*WORK REQUEST*.
From the entries below, copy exactly the lines from the one that contains "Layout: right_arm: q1" through the one that contains "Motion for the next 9", both included, and only those.

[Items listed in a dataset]
▼▼▼
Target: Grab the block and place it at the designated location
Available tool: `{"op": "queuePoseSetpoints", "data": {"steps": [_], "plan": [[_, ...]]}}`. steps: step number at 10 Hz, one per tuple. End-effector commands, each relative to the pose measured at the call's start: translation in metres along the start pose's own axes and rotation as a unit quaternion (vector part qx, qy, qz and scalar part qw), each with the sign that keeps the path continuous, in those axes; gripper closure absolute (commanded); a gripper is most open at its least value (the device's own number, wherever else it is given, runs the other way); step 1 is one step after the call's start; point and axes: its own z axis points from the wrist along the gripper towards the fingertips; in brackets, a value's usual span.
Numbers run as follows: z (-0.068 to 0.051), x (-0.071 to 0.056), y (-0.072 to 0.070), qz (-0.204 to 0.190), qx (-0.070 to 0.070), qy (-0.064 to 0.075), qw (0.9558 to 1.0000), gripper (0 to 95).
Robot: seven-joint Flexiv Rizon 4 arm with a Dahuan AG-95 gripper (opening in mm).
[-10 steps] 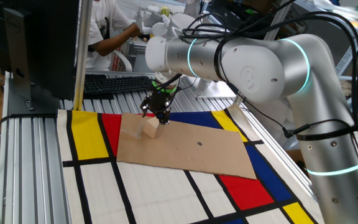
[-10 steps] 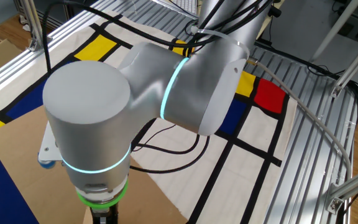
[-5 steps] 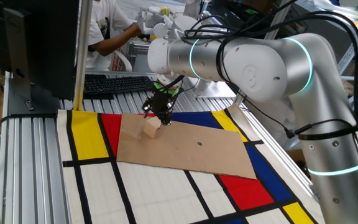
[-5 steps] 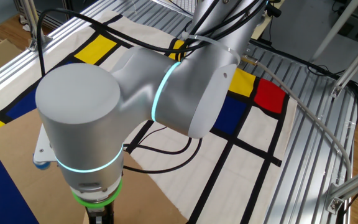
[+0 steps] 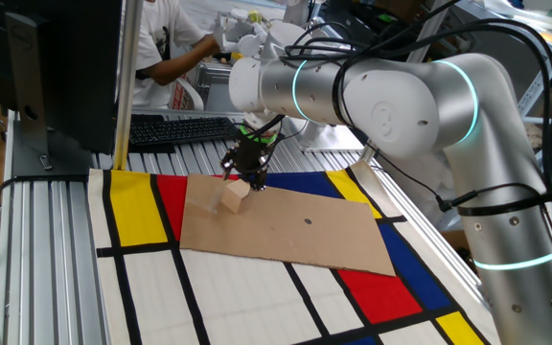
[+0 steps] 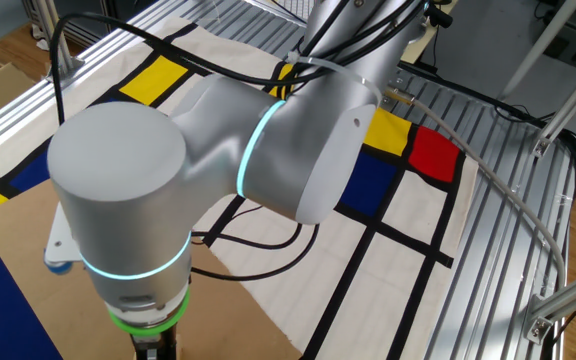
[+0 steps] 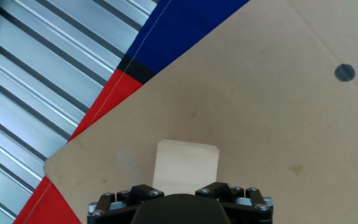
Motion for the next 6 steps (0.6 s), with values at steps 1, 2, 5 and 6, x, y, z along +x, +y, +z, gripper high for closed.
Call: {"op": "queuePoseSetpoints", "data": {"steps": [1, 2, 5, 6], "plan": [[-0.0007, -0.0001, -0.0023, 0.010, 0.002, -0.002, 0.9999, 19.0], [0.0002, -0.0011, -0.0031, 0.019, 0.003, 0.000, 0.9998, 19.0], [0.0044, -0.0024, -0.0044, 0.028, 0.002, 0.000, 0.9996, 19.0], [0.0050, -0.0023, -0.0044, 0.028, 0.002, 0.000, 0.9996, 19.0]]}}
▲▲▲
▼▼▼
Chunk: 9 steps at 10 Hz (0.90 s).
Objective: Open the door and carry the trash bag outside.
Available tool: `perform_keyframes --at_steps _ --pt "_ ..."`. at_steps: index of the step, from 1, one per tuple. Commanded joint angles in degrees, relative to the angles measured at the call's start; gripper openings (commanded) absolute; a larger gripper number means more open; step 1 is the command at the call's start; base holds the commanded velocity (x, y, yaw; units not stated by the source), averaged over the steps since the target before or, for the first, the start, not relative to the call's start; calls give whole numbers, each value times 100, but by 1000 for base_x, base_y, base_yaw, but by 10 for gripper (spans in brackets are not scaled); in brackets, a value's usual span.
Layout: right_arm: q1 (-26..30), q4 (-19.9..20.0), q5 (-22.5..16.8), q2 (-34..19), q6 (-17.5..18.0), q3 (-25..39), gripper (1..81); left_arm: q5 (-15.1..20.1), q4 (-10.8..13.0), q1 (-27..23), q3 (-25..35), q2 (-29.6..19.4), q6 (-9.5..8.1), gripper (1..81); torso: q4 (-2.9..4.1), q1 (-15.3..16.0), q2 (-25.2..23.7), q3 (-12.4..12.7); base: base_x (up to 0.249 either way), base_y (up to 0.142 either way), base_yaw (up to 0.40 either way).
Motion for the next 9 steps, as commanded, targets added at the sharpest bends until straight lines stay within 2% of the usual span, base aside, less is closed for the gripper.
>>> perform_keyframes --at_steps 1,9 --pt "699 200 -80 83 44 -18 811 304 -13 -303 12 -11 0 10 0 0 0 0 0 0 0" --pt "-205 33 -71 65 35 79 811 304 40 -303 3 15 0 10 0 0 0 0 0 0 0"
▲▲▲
*RESPONSE AREA*.
Layout: right_arm: q1 (-26..30), q4 (-19.9..20.0), q5 (-22.5..16.8), q2 (-34..19), q6 (-17.5..18.0), q3 (-25..39), gripper (1..81); left_arm: q5 (-15.1..20.1), q4 (-10.8..13.0), q1 (-27..23), q3 (-25..35), q2 (-29.6..19.4), q6 (-9.5..8.1), gripper (1..81); torso: q4 (-2.9..4.1), q1 (-15.3..16.0), q2 (-25.2..23.7), q3 (-12.4..12.7); base: base_x (up to 0.249 either way), base_y (up to 0.142 either way), base_yaw (up to 0.40 either way).
Motion for the next 9 steps, as commanded, targets added at the sharpest bends until straight lines stay within 2% of the usual span, base aside, less is closed for the gripper.

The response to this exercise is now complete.